Depois de três comprimidos para enxaqueca, a cabeça de Hope ainda latejava de dor. Um galo enorme doía na parte de trás de sua cabeça, e o cotovelo ralado ainda ardia. E apesar de cada um desses itens serem grandes incômodos, Hope agradecia por eles. Eles eram a prova de que o que aconteceu na noite anterior era real, que não havia sido um sonho, de que ela não estava ficando louca.
Além dos machucados e escoriações, ela também estava com horríveis olheiras, decorrente da noite de insônia. Ela nem havia tentado dormir, ela sabia que não conseguiria. Sua mente estava desperta demais, e os acontecimentos da noite a deixavam inquieta. Hope repassou cada cena da noite em sua cabeça, e cada vez que ela relembrava cada acontecimento, tudo parecia ainda mais um sonho. Muito surreal, para poder ser verdade.
Ela não conseguia acreditar no que havia feito, dito ou visto. E cada vez ela lembrava mais e mais do que o homem havia dito a ela antes de desaparecer no meio da escuridão.
— Eu vou deixar você viver. — Ele havia dito. — Apenas por você ser a única pessoa corajosa, ou burra, o suficiente para não me temer. Mas tome cuidado com toda essa coragem, meu anjo, você pode não ter tanta sorte na próxima vez...
Era verdade que Hope nunca havia sido uma menina medrosa, ela nunca teve medo de nada. — Além de cobras. — Ela sempre era a criança que caia e não chorava, que enfrentava valentões na escola, que não se sentia intimidada em andar a noite sozinha, ou não hesitava em repreender algum cara estúpido.
Como Hope havia crescido sem pai, e a mãe estando constantemente ausente por causa dos turnos que ela sempre pegava a mais no hospital para poder sustentar sozinha a família, Hope foi obrigada, desde muito cedo, a aprender a se virar sozinha, a não depender de ninguém, a se tornar completamente autossuficiente. E depois de perder a mãe em um acidente de carro aos 16 anos, Hope ficou sozinha no mundo. Sem praticamente ninguém com quem contar, ela teve que arrumar um emprego, e aprender a morar e se sustentar sozinha. Ela foi obrigada a se tornar aquela garota corajosa, que não temia nada e que está sempre preparada para qual fosse a barreira que a vida lhe impusesse.

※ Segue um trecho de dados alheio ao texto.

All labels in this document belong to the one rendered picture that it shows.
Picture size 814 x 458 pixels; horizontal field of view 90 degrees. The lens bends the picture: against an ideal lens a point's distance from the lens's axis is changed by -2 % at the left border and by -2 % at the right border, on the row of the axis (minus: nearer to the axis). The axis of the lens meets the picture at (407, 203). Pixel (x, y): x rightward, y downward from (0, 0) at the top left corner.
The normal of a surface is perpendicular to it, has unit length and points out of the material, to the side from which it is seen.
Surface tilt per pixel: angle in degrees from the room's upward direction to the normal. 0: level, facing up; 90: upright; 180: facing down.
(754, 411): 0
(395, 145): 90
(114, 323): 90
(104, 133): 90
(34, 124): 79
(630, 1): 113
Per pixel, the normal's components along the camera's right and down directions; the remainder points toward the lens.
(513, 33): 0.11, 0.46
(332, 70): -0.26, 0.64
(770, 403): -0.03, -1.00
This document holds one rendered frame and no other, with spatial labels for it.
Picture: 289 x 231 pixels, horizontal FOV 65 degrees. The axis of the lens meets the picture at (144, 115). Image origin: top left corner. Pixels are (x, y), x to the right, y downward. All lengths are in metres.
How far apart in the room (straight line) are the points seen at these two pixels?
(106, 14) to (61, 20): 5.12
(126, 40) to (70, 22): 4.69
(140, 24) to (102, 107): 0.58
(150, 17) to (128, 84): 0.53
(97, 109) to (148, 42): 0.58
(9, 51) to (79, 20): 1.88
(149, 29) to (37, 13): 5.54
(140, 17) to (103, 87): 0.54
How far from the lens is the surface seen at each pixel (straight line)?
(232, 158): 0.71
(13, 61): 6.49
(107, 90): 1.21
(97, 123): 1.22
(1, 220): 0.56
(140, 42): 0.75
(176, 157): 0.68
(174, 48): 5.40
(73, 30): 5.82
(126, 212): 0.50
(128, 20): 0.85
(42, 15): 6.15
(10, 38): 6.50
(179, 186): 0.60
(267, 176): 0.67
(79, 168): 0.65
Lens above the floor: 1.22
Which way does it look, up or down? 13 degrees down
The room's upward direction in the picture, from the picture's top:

Sempre foi isso que ela fez. Encarar de cabeça erguida cada dificuldade em seu caminho, sempre enfrentando tudo e seguindo em frente. Foi assim que ela superou a ausência de uma figura paterna e como ela sobreviveu a morte da pessoa que ela mais amava no mundo. Essa era ela. A garota corajosa. A garota sem medo.
Hope ouviu certa vez uma frase que dizia que o medo era o melhor amigo de um homem. Ela sabia que isso era verdade, uma pessoa que sabe o que temer é inteligente, isso faz ela saber até onde deve ir antes que tenha a cabeça arrancada do corpo. Hope sabia o que devia ou não ser temido, mas ela simplesmente não se desviava de seu caminho, ou desistia do que queria por causa de algo tão subjetivo e psicológico como o medo.
Quando estava perto do perigo o coração dela também disparava, ela sentia o frio na espinha e todos os sinais que demostram que você estava em maus lençóis, só que diferente dos outros, isso não a fazia querer correr. — Bom, a fazia querer correr sim, mas em direção ao perigo, e não dele.
O perigo sempre a atraiu.
O fato de que a garota que ela tentou ajudar ter desaparecido em uma explosão de luz, e de o estranho de olhos azuis também ter desaparecido, em uma névoa negra, também havia contribuindo para a sua insônia. Porque não havia nada que Hope odiasse mais do que ter perguntas e não saber as respostas.
Era domingo, e como todo domingo, Hope se encaminhou em direção ao QuickFood para tomar café da manhã com Emanuelle e Peter. Era uma tradição dos três, todo fim de semana sempre tomavam o café da manhã juntos, para recompensar a correria da semana, que geralmente os impediam de se ver com frequência.
Ao atravessar a porta da lanchonete, Hope avistou seus amigos sentados em um canto, e foi em direção a eles. Emanuelle que geralmente estaria esbanjando estilo, estava com uma blusa de moletom e o cabelo preso em um rabo de cavalo, Peter estava como sempre; jeans e camiseta e o cabelo desgrenhado caindo sobre o rosto.
— Parece que a noite de vocês foi ótima. — Disse Hope sarcasticamente quando se sentou em frente aos dois.
Emanuelle apenas soltou um gemido em reposta e continuou na mesma posição que estava, com a cabeça apoiada na mesa, e Peter apenas lançou um olhar que lhe dizia que ele estava tão exausto quanto.
— Ok, parece que vocês estão com um pouco de ressaca. — Disse rindo.
— Você também parece. — Disse Emanuelle a olhando pela primeira vez desde que chegara.
Hope franziu o cenho e suspirou.
Sabia que também estava com a aparência horrível, só que no seu caso a culpa não era do álcool.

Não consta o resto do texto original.